Thromboembolisms — blood clots that break off and lodge in the heart or lungs — are the leading cause of maternal mortalities, accounting for 20% of cases. Hemorrhage, a profuse loss of blood, causes about 17%. Next, at 16%, is preeclampsia, a condition of high blood pressure and leaky kidneys that can lead to seizure, organ failure and death.
Liz Logelin had a hereditary condition that increased her risk of clots, her husband said. But that didn’t raise much concern for the couple or her doctor, he added. Liz was in great shape. She hiked regularly in Runyon Canyon and worked out with a personal trainer. She didn’t smoke or use drugs.
But the pregnancy was tough. In her sixth month, she was told that she had low levels of amniotic fluid, which can harm the baby. The umbilical cord was wrapped around the baby’s neck.
Two weeks of home bed rest was followed by three weeks of bed rest and monitoring at Huntington Memorial Hospital in Pasadena. When the baby’s heart rate plunged March 24, 2008, a cesarean was ordered.
In the hospital, Liz had worn pneumatic compression stockings to reduce the chance of blood clots in the weeks before delivery. Before her death, she had been bedridden for 27 hours. When she stood, the doctors told her husband, a blood clot dislodged from her leg and traveled to her lungs.
Matt Logelin, disbelieving, stood in the hall outside her hospital room as doctors and nurses worked to revive her.
A state task force on maternal mortality is working to create standards for hospital maternity wards to reduce deaths like these. Lu says 10 inexpensive steps could be enacted, including a protocol to deal with hemorrhaging that obstetrics teams could regularly practice, and routine use of compression stockings for women who have had C-sections. The L.A. Department of Public Health has implemented such a program at the city’s top 10 delivery hospitals.
Another way to reduce maternal deaths would be to strengthen prenatal care for all women, especially women of color and those on public assistance, Strauss said. Black maternal deaths are nearly four times higher than those of whites.
Amnesty International has called on the federal government to create an Office of Maternal Health to improve the quality of maternal healthcare.
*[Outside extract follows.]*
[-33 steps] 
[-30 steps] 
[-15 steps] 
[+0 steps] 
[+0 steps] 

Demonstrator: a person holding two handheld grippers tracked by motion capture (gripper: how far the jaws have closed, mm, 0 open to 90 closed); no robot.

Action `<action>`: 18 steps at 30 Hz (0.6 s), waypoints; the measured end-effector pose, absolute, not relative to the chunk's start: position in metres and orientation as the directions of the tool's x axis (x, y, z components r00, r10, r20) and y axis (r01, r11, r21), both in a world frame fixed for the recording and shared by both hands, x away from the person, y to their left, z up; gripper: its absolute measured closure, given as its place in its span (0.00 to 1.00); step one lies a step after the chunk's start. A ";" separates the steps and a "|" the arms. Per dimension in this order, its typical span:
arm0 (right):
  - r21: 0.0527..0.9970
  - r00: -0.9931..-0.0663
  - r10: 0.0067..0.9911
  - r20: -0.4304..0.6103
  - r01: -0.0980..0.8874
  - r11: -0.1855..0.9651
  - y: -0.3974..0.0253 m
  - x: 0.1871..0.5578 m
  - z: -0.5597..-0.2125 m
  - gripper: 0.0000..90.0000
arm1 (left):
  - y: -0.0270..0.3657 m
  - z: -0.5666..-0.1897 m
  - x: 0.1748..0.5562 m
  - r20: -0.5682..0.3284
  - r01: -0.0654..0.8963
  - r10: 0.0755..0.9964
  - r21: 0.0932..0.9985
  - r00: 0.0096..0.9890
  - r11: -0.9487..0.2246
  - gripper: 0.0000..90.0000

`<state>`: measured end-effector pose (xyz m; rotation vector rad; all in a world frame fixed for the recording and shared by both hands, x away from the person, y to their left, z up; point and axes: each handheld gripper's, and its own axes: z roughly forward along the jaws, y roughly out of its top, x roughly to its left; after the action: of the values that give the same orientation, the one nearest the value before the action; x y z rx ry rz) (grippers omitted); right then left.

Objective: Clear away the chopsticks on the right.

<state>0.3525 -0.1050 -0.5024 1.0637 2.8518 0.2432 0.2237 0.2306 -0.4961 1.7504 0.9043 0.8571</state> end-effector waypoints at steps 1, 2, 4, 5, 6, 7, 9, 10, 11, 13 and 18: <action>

There are no federal requirements to report maternal deaths, and there are only six states that mandate such reporting, much less any formal accounting of the financial and psychological costs to widowers and children who will never know their mothers.
Matt Logelin doesn’t blame anyone for his wife’s death.
“It didn’t make sense that this could happen to someone like her, someone who follows every precaution the doctor mentions,” he said. “But I’m not angry. I want to focus on my child.”
A former operations manager at Yahoo, he is writing a memoir about his first year as a young widower. He has started a foundation to assist parents of minor children who have lost a spouse. He and daughter Maddy have traveled to India, Singapore, France — seeing sights he promised Liz that they would one day see together.
“I think of all the things Liz has missed,” Logelin said. “I see Maddy doing amazing things, and I start to cry.”